Una vida plena y una carrera vigente es de lo que goza la actriz Nora Velázquez a sus 71 años y mucho de ello es gracias a un personaje que la ha acompañado durante tres décadas: la inolvidable Chabelita. Lejos de perder fuerza cómica, este personaje, nacido de la pluma de Alejandro Licona y bajo la dirección del fallecido Héctor Suárez, sigue conquistando audiencias gracias a su estilo directo, pícaro y honesto.
En entrevista con TVyNovelas, la comediante reveló que la conexión con esta mujer viuda, devota y de confesiones divertidas, no es casualidad, sino que está profundamente arraigada en su propia historia de vida: “Han de saber que yo crecí en un internado, estuve 11 años interna con monjas, entonces la religión corre por mis venas, yo soy más Chabela que Chabela”, confesó la actriz.
Nora recordó con cariño los inicios del personaje y el sello de calidad que le imprimió el comediante Héctor Suárez en el programa "¿Qué nos pasa?”.
“Alejandro Licona es el creador de este personaje maravilloso, lo escribió pensando en mí, en la educación que yo recibí. Luego, el señor Héctor Suárez me dio la oportunidad... pueden imaginar el nivel de genio que era, la dirigió precioso y, aparte, él interpretaba al padre y lo hacía espectacular. Fue un gozo trabajar juntos”, expresó.
Sin embargo, el camino de Chabela no ha estado exento de controversias. Nora Velázquez narró que ha tenido que defender el personaje ante las críticas de sectores que lo consideraron ofensivo para la religión.
“Sí, claro, dijeron que Chabela lastimaba las fibras sensibles de la iglesia católica y pidieron que ya no se siguiera presentando en México”, relató.
Ante la polémica, la actriz encontró refugio en el público extranjero: “Me abrieron las puertas en Estados Unidos y allá la presenté durante años”.

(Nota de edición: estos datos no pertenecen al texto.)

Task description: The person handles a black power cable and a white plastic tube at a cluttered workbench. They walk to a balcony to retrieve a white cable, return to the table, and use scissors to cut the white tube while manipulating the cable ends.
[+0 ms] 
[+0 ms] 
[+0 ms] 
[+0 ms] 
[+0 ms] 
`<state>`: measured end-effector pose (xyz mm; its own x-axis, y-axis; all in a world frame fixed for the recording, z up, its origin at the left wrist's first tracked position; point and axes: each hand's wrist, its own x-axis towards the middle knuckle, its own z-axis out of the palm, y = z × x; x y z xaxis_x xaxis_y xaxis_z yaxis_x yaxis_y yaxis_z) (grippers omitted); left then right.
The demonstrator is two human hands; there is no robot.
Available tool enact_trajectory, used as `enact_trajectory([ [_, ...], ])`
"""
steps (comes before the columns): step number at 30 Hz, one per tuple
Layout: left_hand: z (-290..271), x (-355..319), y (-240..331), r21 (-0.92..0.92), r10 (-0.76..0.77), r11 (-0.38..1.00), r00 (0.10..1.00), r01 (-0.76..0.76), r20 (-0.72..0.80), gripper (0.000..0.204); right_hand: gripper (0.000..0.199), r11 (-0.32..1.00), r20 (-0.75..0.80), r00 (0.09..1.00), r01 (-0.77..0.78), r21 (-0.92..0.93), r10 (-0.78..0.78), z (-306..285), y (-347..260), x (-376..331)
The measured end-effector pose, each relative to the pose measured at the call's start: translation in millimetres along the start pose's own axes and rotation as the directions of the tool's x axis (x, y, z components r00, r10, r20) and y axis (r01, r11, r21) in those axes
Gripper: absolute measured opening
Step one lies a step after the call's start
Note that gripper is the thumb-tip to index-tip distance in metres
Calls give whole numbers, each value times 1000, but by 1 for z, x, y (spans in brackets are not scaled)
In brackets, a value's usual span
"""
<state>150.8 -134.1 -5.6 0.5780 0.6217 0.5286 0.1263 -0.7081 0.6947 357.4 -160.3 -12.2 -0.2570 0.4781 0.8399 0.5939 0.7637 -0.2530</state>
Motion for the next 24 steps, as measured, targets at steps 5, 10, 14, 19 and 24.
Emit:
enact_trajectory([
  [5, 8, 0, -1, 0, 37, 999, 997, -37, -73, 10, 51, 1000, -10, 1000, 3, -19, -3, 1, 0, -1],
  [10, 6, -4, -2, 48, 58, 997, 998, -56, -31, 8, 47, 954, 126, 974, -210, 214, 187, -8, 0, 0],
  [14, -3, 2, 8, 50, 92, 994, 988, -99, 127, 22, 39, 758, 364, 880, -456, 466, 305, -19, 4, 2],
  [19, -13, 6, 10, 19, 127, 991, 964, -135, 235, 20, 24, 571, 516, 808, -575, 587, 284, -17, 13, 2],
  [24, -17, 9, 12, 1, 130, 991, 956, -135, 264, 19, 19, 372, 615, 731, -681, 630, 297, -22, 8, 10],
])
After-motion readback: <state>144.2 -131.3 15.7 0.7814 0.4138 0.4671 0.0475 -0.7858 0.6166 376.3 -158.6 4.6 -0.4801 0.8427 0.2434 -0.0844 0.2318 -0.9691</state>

Al abordar la delgada línea entre el respeto y la irreverencia en su comedia, Nora Velázquez fue contundente en su postura: “El humor para mí no es irrespetuoso, es irreverente”.
Paradójicamente, el personaje cómico que alguna vez fue señalado, se convirtió en su carta de presentación para incursionar en el drama de la mano de grandes directores de cine. “El maestro Arturo Ripstein me descubrió haciendo a la Chabela en Youtube, y me llamó para hacer una película dramática, La calle de la amargura”, compartió. Gracias a esa oportunidad, ha participado en proyectos como Cosas imposibles de Ernesto Contreras y varios cortometrajes que le han valido reconocimientos: “Ha sido una sorpresa para mí que me premien haciendo drama”.
Actualmente, alejada del amor romántico, Velázquez se define como una mujer plena, que vive en paz, y asegura que no se volvería a casar: “Guácala, nuncamente, jamás en la vida. No he encontrado a nadie y por no quedarme sola no voy a soportar a alguien que no tenga educación, que es lo mínimo que debe tener un hombre. Entonces, así estoy muy tranquila”, sentenció con el característico humor que la distingue.